The Fresh Loaf

News & Information for Amateur Bakers and Artisan Bread Enthusiasts

BatardZilla !

Mebake's picture

BatardZilla !

Though it may sound weird, but it is a mega Batard, more like Batard a la Miche.


200g Whole Rye Flour

600g Whole Wheat Flour (Half of which is bread flour)

200g White Bread Flour

200g All Purp

2 tablespoons fine Sea salt

2 Tablespoons Thym

100g starter (85% hydr) 

1/2 teaspoon inst. yeast (in the final dough)

All in all, it is 75% hydration dough, with wholewheat flours as Soaker, and White flours as Biga.

However, baking was done under a new cover this time, a Poultry roaster, large enough to accomodate this large oblong shaped banetton dough.


Bottom line, i learned that Baking a successful WHolewheat Loaf has all to do with :

Proper Soaking, Proper Mixing, Proper Fermentation, skillful shaping, and tried Oven baking.

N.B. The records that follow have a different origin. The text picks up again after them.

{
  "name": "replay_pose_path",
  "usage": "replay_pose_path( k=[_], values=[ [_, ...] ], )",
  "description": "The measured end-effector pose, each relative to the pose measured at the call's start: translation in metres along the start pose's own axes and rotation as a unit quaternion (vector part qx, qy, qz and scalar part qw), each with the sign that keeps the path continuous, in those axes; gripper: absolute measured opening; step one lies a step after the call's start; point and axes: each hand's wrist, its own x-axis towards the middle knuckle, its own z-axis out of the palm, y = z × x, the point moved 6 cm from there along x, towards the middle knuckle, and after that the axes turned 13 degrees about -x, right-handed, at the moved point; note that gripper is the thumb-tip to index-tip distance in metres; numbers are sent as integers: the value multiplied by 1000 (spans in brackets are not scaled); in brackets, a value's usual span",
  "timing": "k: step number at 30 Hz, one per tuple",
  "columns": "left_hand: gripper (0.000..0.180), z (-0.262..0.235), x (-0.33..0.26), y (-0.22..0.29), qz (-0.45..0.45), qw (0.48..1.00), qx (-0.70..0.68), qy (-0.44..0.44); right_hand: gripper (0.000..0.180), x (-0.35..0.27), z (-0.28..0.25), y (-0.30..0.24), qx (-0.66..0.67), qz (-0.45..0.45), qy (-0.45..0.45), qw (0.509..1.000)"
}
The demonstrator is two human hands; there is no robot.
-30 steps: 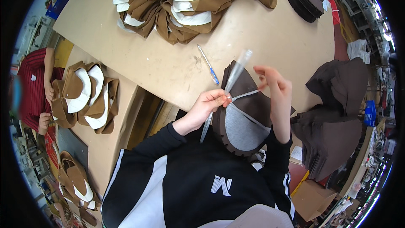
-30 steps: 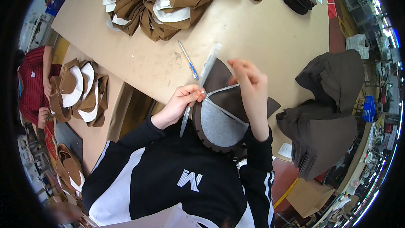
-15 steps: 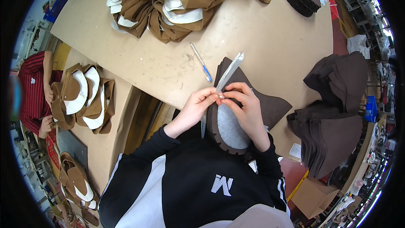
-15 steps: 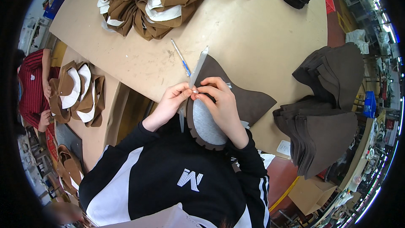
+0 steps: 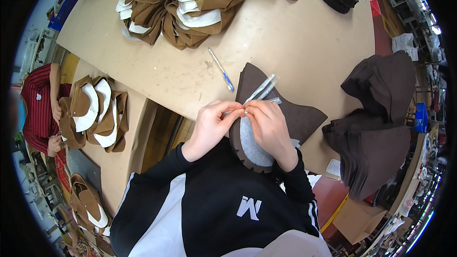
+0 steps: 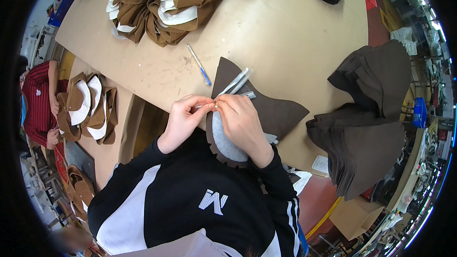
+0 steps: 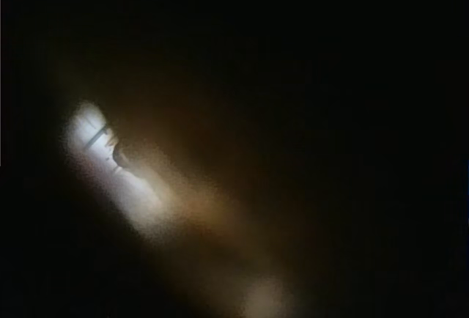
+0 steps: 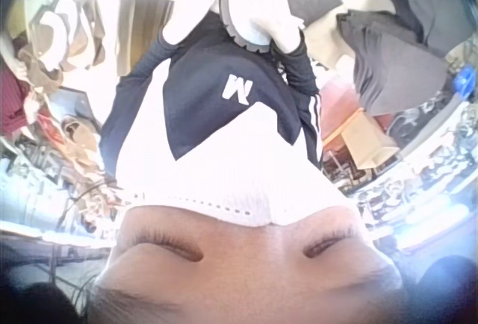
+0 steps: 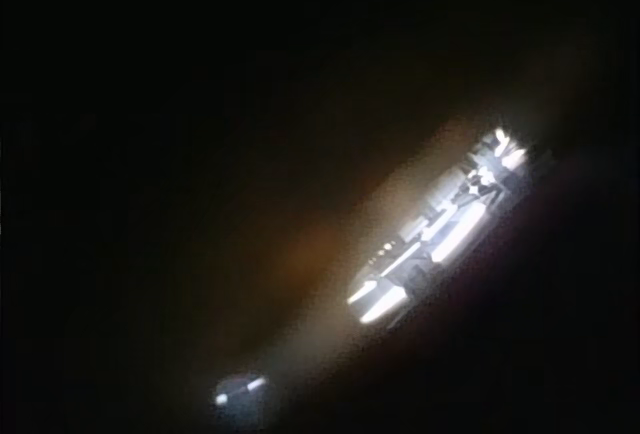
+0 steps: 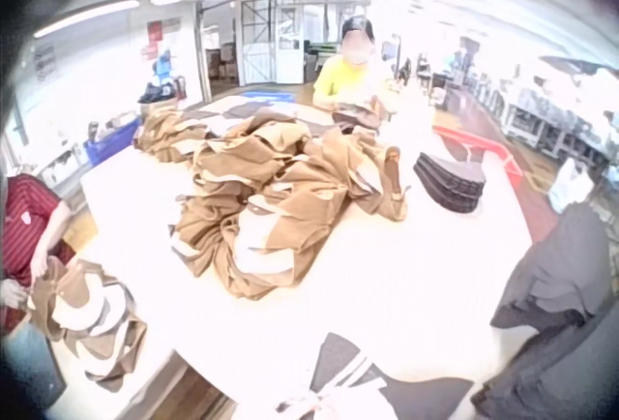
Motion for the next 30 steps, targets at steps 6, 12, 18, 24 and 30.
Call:
replay_pose_path(
  k=[6, 12, 18, 24, 30],
  values=[
    [16, 5, -4, 22, 32, 990, 133, -19, 11, 0, 4, 2, 32, 51, -2, 998],
    [15, 6, 1, 10, -11, 988, 129, -87, 12, 0, 6, -2, 19, 65, 6, 998],
    [16, 0, -1, -24, -236, 902, -344, -113, 19, 2, -5, -5, -5, 38, 20, 999],
    [26, 1, -10, -26, -285, 865, -409, -64, 24, 3, -7, -15, -111, -35, 63, 991],
    [26, 3, -12, -34, -283, 856, -429, -61, 19, -3, -5, -26, -174, -95, 97, 975]
  ],
)
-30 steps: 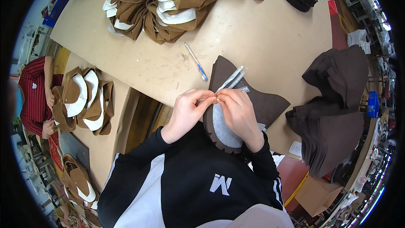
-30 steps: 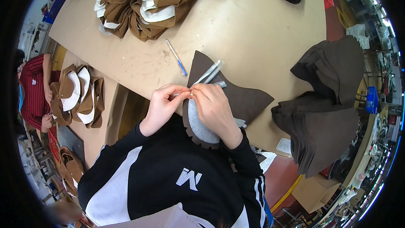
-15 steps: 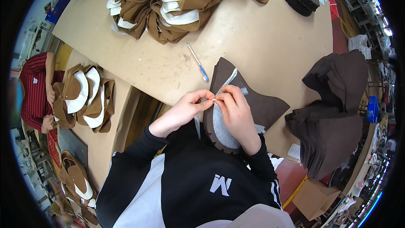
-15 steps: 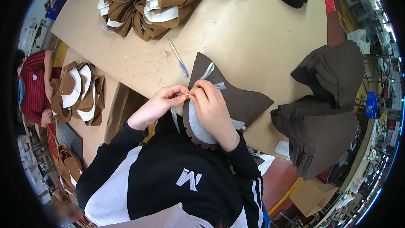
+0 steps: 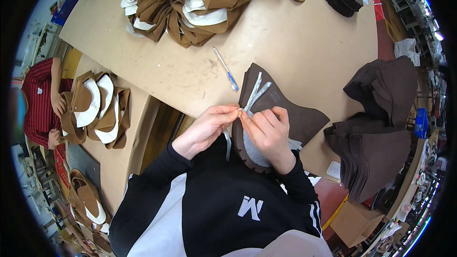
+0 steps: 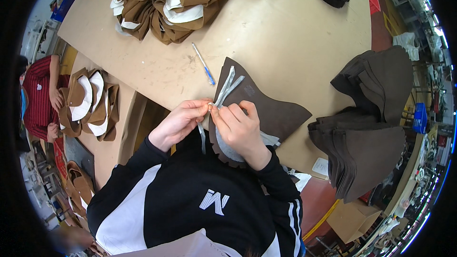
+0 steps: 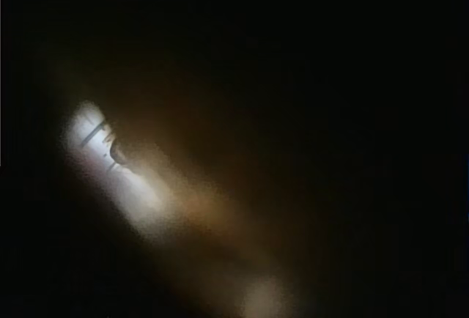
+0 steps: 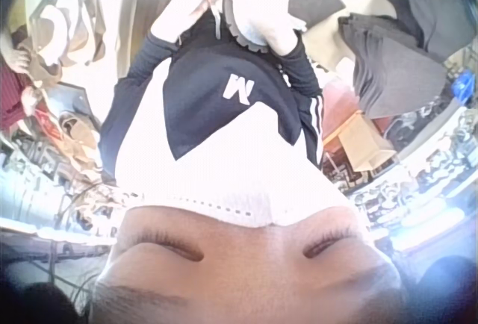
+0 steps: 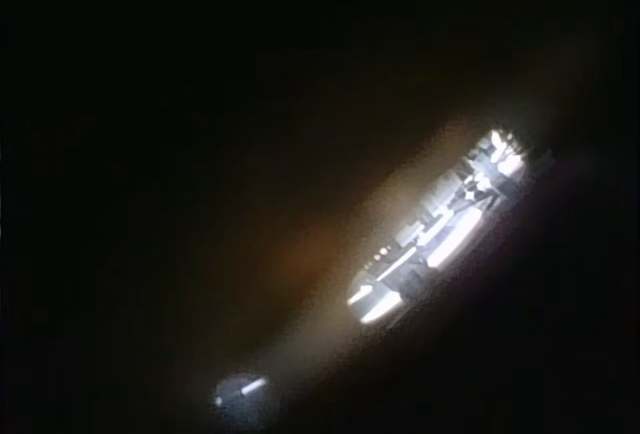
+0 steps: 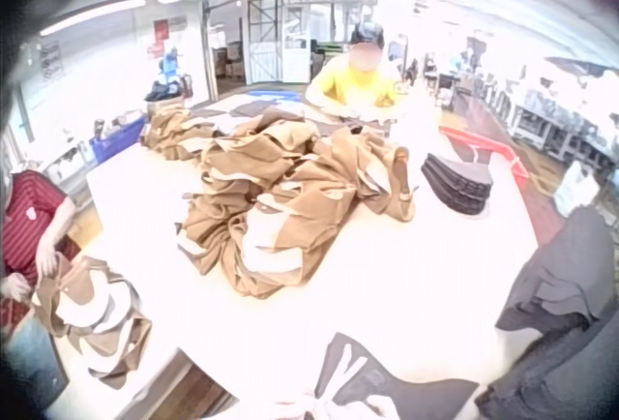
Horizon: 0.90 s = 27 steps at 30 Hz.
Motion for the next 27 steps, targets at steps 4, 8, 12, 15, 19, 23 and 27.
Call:
replay_pose_path(
  k=[4, 8, 12, 15, 19, 23, 27],
  values=[
    [17, 6, 0, -2, 22, 1000, -4, 7, 12, 3, 1, 3, 43, 41, -11, 998],
    [7, 2, 6, 2, 120, 969, 215, -18, 11, 4, 9, 14, 120, 83, -125, 981],
    [10, 34, -8, 27, 348, 792, 495, -90, 14, 0, 13, 20, 127, 26, -164, 978],
    [12, 30, -10, 49, 433, 647, 617, -113, 14, -2, 14, 23, 117, -5, -161, 980],
    [15, 15, 3, 66, 470, 607, 631, -116, 14, -8, 12, 24, 130, -19, -165, 978],
    [15, 20, 6, 68, 515, 526, 661, -143, 16, -9, 5, 25, 171, -22, -161, 972],
    [17, 12, 14, 71, 537, 429, 706, -170, 19, -9, 5, 25, 208, -33, -146, 967]
  ],
)
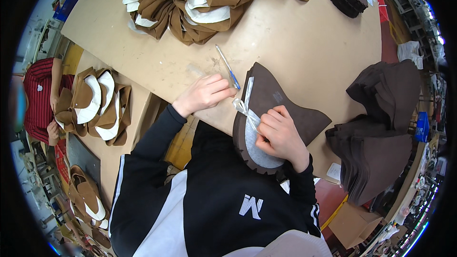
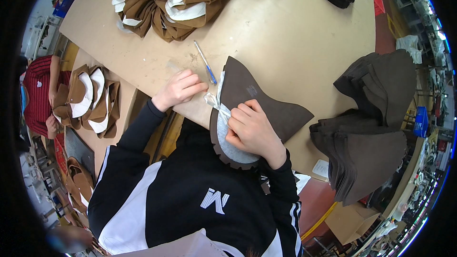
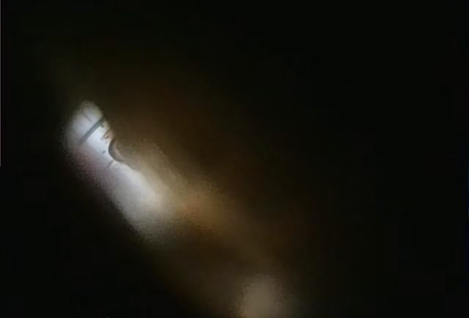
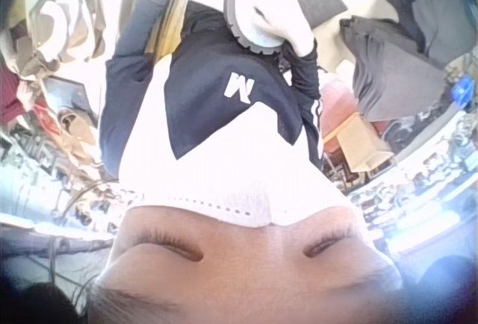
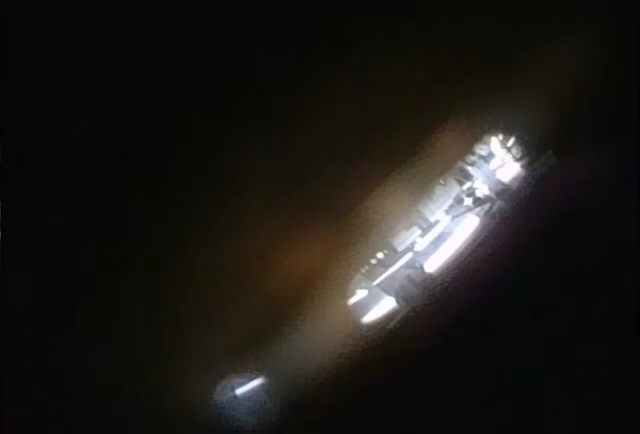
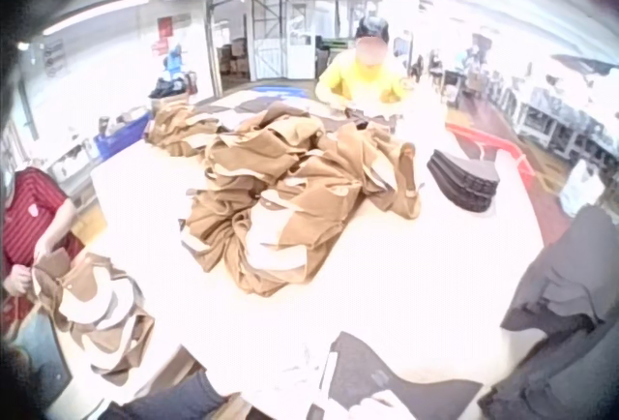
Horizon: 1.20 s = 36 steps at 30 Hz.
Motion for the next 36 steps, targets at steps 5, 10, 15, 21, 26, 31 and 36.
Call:
replay_pose_path(
  k=[5, 10, 15, 21, 26, 31, 36],
  values=[
    [23, 7, 6, -13, -2, 1000, -26, -10, 19, 1, 0, 1, 36, -7, -16, 999],
    [19, 8, 7, -20, -78, 988, -130, -21, 19, 0, -1, 3, 31, 21, -39, 999],
    [16, -33, -19, -20, -243, 956, -165, -10, 19, -58, -39, -9, 29, 197, 70, 977],
    [36, -110, 53, 54, -87, 890, -441, 72, 55, -236, 27, -24, 412, 636, 80, 647],
    [57, -92, 135, 123, -28, 591, -801, -94, 49, -207, 76, -53, 418, 644, 109, 631],
    [54, -81, 106, 157, -180, 509, -829, -147, 42, -184, 98, -70, 609, 582, 266, 468],
    [51, -75, 49, 156, -295, 496, -809, -107, 63, -173, 97, -67, 668, 530, 219, 474]
  ],
)
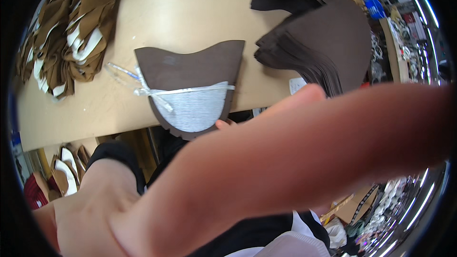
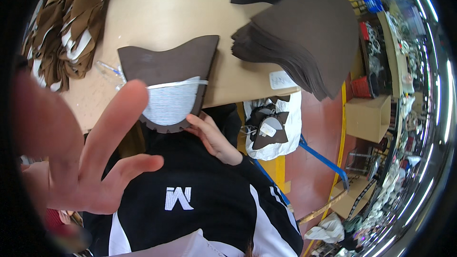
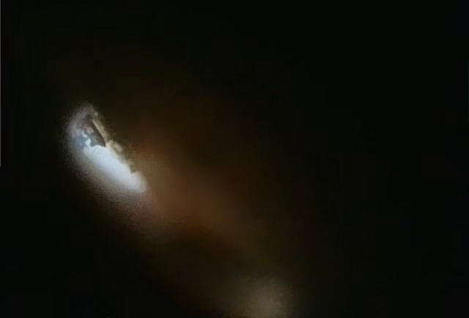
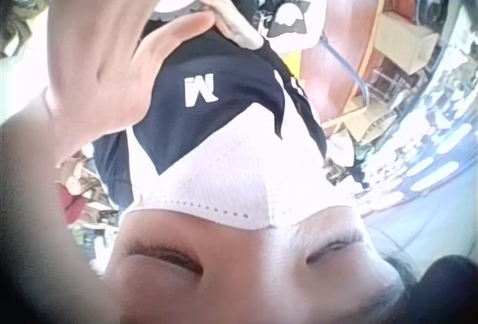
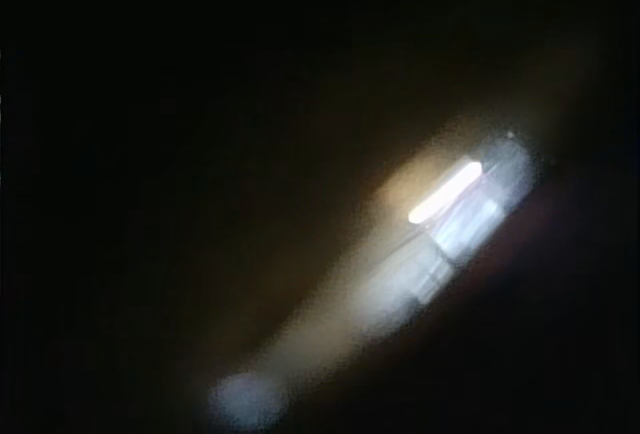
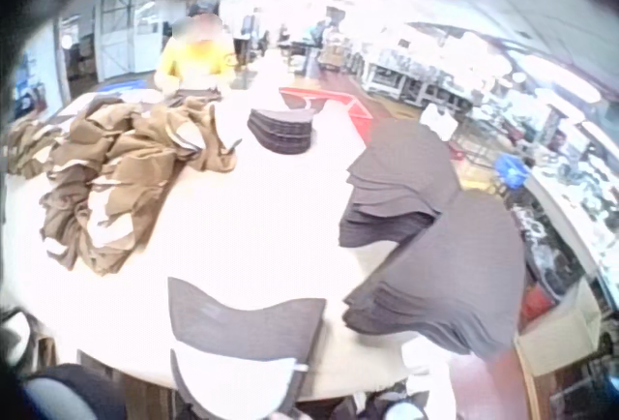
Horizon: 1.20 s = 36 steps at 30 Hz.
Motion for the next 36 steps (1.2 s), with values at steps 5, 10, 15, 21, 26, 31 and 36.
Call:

Practice is the keyword here, no magic.



ehanner's picture

Very impressive bread Khalid! Glad to see you have found a solution for covered baking that works for you. Very nice post.


Mebake's picture

Thanks, Eric! Your Tips and blogs, not to mention your comments where all too helpful!

Although i have had to shed $45 for the roster w/ Lid, it functioned as a solution to my day

dreaming of shedding yet more $$ for an electric oven.

btw, Eric, you seem to be the one of few who minds my wholewheat blogs. You have taste my friend!